There's no easy way to clear a path through a minefield. Options range from tracked vehicles pummeling the ground with whirling flails to individual soldiers gingerly poking the ground and then defusing mines one by one. The Defense Department, cognizant of the need for both speed and safety in beach landings and other operations, is looking at another alternative--masses of small darts raining down on suspect terrain.
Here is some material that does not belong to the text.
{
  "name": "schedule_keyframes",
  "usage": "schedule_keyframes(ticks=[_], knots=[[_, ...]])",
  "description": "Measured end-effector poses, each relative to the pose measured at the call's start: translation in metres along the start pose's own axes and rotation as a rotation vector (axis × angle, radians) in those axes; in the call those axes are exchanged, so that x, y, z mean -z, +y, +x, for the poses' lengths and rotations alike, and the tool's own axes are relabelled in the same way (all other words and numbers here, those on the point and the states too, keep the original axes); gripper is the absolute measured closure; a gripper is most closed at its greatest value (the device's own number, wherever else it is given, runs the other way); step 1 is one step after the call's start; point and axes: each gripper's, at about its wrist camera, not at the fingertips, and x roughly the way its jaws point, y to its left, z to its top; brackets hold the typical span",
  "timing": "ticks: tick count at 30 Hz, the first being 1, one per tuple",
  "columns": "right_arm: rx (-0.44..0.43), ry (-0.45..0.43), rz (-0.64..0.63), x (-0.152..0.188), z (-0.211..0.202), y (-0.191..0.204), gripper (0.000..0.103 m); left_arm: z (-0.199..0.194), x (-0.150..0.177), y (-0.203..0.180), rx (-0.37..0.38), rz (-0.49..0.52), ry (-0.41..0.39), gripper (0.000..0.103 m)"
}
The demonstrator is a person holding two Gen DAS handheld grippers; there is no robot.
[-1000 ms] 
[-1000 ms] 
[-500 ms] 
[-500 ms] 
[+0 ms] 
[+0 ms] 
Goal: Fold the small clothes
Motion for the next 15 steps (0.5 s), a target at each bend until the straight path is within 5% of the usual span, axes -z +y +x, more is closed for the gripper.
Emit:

The April edition of Popular Science offers a quick look at that laboratory project, which falls under the auspices of the Office of Naval Research. (The ONR isn't just about ships and submarines--its projects range from Humvee replacements to the biomimetic robolobster.) In this scheme, a precision-guided bomb would release 6,500 darts that would cover a 60-foot circle and penetrate two feet of sand or seven feet of water, the magazine reports. The seven-inch Venom darts would either detonate the land mines through impact or, with their coating of a compound called DETA, cause mines to essentially overheat and self-destruct.

(An undated document from the ONR project leader, Brian Almquist, offers more insights on the effort.)

The system won't be ready anytime soon, however. Backers say the military probably wouldn't deploy the system until 2015, pending further R&D and the inevitable bureaucratic back and forth.

And even then, don't count on the dart system helping out with humanitarian, postconflict demining efforts, where low-tech approaches are still the order of the day. It's bound to be far too expensive.